WHAT YOU SHOULD DO: Your reply should be only the number of lines in the records that contain the word "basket".

• • • • •

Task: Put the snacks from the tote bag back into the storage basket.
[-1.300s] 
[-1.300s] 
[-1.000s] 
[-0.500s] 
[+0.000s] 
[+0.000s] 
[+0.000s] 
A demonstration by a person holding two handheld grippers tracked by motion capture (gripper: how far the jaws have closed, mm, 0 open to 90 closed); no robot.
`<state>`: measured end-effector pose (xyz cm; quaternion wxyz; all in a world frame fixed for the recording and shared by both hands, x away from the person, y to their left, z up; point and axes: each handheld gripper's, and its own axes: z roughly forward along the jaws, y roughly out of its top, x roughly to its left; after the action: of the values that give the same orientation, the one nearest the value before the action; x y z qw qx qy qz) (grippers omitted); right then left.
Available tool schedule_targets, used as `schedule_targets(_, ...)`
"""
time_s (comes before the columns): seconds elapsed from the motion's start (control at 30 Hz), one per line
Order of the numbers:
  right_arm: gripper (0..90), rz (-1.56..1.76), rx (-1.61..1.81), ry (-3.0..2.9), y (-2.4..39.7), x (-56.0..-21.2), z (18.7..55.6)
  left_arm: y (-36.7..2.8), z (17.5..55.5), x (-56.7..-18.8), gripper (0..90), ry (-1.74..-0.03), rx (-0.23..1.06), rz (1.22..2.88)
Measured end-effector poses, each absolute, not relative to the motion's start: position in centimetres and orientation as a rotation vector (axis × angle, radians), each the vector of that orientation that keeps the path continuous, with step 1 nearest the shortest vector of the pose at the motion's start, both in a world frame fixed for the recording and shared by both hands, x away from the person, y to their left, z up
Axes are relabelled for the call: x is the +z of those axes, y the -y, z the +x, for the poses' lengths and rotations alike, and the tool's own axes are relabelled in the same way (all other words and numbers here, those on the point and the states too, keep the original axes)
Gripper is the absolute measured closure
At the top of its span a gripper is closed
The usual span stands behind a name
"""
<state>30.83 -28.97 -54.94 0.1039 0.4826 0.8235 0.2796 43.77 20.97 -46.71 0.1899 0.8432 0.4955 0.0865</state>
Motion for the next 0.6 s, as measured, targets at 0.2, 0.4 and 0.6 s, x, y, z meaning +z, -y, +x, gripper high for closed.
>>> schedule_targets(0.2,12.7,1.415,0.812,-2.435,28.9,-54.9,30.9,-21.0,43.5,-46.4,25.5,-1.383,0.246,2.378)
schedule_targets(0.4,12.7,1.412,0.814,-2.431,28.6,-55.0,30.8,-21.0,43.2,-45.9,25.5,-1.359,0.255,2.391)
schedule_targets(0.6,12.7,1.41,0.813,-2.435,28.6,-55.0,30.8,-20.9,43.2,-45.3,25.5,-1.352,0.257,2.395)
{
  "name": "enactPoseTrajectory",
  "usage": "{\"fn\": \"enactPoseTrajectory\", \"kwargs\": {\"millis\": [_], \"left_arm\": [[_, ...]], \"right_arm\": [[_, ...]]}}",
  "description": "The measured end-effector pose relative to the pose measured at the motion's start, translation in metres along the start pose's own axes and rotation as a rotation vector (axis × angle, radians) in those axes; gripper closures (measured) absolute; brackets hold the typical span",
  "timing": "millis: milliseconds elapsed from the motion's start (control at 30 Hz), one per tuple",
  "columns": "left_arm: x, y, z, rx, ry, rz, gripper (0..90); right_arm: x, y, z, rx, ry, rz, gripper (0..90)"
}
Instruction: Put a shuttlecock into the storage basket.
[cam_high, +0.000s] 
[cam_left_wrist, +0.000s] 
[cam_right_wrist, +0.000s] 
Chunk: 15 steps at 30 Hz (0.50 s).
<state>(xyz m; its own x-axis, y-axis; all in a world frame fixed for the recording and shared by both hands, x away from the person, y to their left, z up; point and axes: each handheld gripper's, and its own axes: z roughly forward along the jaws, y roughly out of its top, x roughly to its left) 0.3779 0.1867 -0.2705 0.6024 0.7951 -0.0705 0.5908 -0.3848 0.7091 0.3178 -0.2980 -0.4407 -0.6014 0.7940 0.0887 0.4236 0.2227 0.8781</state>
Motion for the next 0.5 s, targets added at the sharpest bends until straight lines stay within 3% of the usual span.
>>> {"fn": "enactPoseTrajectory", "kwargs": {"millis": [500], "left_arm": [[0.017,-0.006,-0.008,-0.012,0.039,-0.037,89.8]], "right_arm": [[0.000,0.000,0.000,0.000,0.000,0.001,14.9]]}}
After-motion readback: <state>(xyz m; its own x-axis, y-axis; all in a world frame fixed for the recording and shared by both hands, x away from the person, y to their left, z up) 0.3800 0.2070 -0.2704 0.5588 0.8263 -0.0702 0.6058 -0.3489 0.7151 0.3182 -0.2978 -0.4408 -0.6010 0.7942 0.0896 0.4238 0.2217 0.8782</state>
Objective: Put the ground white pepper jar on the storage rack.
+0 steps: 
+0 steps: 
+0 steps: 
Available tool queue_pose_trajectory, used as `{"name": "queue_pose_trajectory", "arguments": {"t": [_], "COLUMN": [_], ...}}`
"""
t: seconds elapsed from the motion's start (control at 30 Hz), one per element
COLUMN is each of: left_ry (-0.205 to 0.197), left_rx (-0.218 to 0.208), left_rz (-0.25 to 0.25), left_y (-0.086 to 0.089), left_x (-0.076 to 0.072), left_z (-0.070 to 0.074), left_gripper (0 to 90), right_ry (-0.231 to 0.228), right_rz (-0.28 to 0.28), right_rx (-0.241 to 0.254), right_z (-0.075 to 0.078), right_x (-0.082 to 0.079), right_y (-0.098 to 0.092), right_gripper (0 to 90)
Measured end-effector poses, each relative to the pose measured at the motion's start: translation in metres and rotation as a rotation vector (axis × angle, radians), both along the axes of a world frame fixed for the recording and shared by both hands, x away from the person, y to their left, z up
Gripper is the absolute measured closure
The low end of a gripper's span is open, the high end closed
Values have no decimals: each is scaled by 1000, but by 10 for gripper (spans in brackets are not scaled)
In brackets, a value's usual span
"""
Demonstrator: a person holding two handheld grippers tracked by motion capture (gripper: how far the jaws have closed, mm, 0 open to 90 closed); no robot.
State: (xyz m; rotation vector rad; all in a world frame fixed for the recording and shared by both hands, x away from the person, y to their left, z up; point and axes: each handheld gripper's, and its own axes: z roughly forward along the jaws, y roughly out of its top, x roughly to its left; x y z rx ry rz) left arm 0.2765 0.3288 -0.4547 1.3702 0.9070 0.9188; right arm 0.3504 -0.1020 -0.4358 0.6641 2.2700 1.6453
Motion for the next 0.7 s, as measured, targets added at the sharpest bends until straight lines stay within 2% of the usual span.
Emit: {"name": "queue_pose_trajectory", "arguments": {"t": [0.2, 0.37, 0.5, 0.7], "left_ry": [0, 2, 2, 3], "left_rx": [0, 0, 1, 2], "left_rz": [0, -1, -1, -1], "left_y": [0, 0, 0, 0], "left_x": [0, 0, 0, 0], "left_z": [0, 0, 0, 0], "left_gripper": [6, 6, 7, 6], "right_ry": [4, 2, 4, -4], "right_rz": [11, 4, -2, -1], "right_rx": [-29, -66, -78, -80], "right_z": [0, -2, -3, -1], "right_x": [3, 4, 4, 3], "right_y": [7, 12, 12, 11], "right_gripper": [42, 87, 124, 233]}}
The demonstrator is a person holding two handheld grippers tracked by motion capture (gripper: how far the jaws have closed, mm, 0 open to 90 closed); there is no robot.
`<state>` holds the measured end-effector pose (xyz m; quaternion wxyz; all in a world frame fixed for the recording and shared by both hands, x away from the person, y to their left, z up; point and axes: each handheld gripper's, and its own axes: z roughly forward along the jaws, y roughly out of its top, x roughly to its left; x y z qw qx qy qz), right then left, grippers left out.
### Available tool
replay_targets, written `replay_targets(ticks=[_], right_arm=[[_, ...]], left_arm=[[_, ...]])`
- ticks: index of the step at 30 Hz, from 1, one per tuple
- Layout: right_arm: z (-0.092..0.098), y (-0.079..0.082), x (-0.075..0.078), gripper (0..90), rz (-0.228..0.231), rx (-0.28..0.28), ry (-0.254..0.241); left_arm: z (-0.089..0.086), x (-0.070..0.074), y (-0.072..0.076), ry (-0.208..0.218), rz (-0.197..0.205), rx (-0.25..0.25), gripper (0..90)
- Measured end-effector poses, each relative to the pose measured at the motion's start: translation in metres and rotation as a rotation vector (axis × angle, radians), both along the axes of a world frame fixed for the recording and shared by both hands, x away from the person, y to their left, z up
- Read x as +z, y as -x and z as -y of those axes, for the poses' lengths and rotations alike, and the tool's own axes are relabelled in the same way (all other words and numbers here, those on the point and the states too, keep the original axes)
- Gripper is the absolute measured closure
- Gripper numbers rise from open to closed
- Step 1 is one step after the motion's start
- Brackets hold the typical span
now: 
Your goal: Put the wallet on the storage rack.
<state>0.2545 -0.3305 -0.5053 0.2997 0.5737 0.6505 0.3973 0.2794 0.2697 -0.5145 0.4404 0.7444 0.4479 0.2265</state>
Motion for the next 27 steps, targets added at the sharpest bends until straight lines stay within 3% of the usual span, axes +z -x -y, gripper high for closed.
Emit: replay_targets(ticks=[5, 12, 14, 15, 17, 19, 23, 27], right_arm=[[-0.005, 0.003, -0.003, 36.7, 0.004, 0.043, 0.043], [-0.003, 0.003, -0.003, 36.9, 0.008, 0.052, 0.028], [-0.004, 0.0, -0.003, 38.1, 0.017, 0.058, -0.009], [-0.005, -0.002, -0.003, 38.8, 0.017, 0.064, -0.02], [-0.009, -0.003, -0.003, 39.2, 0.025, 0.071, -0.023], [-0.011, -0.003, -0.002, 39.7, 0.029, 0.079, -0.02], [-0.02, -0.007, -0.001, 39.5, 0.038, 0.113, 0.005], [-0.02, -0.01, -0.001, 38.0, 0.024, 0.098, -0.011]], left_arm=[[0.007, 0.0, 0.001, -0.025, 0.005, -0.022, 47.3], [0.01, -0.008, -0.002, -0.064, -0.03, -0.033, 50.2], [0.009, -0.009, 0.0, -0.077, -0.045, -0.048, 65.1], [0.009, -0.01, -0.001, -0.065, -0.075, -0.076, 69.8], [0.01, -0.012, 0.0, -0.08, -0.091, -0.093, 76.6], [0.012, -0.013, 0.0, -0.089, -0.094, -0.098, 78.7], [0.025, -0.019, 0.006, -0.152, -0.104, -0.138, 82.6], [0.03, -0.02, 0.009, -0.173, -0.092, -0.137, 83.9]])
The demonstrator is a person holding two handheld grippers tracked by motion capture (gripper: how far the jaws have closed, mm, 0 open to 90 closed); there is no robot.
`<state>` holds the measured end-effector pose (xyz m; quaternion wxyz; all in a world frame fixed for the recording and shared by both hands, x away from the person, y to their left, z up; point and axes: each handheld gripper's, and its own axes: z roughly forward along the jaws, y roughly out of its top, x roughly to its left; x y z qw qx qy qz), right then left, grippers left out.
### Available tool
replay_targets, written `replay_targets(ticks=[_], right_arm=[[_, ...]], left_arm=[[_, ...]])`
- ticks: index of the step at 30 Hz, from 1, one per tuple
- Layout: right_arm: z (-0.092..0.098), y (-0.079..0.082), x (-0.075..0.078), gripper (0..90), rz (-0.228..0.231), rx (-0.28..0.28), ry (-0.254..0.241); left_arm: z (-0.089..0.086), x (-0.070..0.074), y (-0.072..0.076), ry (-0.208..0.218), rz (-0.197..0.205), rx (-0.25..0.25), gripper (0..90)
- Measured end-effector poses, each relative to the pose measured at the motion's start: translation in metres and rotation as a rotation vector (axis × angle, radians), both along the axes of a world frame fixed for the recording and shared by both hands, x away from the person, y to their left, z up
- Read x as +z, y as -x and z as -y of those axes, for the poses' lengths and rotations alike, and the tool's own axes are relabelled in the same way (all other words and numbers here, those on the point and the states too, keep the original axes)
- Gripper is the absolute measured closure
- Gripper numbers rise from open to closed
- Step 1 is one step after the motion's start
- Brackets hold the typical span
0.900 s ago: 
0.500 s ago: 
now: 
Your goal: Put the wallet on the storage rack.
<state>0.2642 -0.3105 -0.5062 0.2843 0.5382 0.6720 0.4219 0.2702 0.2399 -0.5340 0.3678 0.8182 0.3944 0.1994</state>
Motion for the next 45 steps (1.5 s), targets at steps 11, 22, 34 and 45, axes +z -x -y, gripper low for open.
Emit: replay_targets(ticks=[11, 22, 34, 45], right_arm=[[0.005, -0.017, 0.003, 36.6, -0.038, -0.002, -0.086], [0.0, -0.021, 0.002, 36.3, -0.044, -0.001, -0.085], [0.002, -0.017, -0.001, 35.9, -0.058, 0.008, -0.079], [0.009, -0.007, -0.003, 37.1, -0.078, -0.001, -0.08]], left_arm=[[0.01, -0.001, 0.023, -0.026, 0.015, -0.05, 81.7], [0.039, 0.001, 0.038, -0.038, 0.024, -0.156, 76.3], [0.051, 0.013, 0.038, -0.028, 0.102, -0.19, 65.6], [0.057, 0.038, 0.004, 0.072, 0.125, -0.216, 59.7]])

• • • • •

REPLY TO THE EXERCISE: 2